EXERCISE REQUIREMENTS - The answer must consist of every line from the entries below that contains the word "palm".
•••
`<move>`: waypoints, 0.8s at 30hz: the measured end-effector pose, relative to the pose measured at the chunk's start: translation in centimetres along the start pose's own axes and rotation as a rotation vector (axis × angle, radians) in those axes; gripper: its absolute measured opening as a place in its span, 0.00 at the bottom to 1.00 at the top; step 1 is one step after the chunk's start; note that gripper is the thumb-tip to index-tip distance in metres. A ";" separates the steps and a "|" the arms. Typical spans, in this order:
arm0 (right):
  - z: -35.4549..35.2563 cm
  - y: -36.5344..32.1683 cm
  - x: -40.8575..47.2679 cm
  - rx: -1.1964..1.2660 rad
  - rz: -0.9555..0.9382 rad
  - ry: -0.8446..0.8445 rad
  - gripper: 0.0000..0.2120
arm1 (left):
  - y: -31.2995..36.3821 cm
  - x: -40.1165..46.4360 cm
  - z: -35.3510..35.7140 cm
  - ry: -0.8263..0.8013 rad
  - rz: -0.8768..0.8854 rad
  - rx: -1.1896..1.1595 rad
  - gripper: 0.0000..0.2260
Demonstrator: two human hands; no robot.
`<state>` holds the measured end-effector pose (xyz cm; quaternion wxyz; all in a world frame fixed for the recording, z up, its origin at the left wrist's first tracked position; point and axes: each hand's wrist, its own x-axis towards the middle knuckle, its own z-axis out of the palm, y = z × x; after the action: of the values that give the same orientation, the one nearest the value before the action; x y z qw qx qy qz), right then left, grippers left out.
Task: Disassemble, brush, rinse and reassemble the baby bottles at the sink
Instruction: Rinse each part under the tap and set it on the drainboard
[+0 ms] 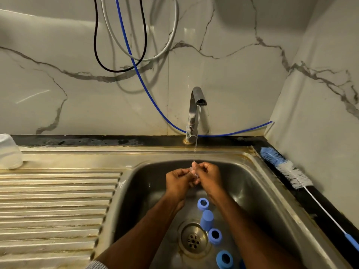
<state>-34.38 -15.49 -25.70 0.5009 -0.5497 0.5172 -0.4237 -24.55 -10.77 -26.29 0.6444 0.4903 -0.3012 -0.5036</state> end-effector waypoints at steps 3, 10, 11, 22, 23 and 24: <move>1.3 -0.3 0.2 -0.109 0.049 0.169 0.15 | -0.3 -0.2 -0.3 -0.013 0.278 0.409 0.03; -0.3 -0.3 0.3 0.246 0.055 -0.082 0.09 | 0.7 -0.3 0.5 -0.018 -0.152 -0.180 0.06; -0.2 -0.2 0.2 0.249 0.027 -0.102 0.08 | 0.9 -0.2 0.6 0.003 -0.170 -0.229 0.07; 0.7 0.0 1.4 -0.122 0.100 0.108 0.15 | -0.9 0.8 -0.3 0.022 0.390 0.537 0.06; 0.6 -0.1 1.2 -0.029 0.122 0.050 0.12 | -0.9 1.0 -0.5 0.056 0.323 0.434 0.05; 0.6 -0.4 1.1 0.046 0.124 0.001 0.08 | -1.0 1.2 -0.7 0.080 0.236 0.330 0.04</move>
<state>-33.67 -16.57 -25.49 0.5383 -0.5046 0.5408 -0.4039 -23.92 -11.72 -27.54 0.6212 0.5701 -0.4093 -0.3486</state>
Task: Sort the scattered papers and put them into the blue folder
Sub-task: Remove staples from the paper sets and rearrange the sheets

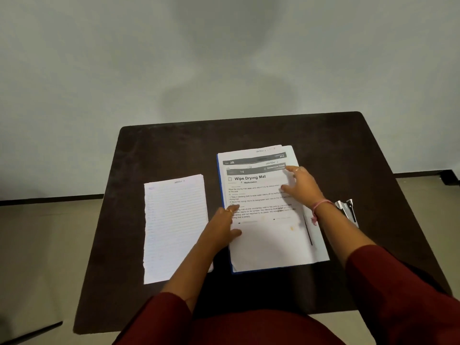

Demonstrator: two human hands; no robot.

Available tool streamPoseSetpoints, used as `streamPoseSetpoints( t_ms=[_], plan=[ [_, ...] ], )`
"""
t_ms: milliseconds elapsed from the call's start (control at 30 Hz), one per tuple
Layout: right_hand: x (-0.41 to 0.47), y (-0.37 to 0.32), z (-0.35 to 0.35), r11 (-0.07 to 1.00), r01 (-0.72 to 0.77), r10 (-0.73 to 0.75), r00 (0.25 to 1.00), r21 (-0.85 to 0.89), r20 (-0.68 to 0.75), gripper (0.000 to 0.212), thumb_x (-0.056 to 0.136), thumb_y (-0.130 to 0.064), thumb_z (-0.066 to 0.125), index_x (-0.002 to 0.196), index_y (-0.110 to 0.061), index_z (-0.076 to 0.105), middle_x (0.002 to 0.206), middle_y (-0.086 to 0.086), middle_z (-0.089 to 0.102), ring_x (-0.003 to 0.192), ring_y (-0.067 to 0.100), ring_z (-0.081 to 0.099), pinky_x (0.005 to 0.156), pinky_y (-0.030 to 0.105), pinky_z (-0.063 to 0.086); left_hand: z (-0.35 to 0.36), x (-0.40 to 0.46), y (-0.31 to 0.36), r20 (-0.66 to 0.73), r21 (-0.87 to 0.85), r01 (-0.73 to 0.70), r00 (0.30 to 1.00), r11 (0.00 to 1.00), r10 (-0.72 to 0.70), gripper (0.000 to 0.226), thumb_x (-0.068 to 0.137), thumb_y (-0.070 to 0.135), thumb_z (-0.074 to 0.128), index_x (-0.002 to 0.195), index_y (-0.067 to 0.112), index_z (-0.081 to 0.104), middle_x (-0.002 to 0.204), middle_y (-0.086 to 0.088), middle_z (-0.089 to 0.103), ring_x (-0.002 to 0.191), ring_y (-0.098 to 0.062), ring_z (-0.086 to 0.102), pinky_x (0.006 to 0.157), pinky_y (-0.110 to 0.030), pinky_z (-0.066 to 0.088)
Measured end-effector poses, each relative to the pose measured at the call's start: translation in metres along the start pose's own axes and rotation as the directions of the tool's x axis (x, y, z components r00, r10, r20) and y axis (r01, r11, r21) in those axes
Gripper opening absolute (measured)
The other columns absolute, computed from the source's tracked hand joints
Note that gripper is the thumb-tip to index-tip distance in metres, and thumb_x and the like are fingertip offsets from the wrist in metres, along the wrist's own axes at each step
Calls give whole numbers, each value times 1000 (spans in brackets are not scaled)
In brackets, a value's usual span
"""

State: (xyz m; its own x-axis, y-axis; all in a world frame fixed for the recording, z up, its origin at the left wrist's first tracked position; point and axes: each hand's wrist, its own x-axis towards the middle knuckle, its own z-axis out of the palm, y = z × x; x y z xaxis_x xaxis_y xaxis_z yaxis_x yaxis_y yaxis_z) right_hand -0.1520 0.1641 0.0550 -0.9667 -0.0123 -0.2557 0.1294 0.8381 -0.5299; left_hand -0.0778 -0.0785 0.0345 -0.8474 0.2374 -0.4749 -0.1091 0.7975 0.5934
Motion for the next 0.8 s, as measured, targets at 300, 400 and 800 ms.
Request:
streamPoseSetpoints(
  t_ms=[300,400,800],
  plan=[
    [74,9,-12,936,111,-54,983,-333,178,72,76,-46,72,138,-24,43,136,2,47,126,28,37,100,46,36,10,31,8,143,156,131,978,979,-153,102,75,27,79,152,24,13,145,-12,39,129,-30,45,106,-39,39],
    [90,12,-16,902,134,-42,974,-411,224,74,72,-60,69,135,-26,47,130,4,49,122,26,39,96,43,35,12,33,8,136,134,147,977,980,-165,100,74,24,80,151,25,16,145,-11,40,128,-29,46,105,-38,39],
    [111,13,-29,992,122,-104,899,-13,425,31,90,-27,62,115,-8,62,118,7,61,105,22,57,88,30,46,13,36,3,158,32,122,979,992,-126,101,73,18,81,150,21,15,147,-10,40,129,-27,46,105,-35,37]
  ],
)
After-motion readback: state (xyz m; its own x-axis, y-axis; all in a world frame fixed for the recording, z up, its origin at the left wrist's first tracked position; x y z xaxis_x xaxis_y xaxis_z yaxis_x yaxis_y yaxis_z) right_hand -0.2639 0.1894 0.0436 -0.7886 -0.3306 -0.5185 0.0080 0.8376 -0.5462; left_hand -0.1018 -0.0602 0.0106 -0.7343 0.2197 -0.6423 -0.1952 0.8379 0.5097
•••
EXERCISE ANSWER -
`<state>` holds the measured end-effector pose (xyz cm; quaternion wxyz; all in a world frame fixed for the recording, z up, its origin at the left wrist's first tracked position; point and axes: each hand's wrist, its own x-axis towards the middle knuckle, its own z-axis out of the palm, y = z × x; after the action: of the values that give the same orientation, the one nearest the value before the action; x y z qw qx qy qz), right then left, grippers left out.
State: (xyz m; its own x-axis, y-axis; all in a world frame fixed for the recording, z up, its origin at the left wrist's first tracked position; point and axes: each hand's wrist, its own x-axis towards the middle knuckle, its own z-axis out of the palm, y = z × x; x y z xaxis_x xaxis_y xaxis_z yaxis_x yaxis_y yaxis_z) right_hand -0.1520 0.1641 0.0550 -0.9667 -0.0123 -0.2557 0.1294 0.8381 -0.5299; left_hand -0.0778 -0.0785 0.0345 -0.8474 0.2374 -0.4749 -0.1091 0.7975 0.5934

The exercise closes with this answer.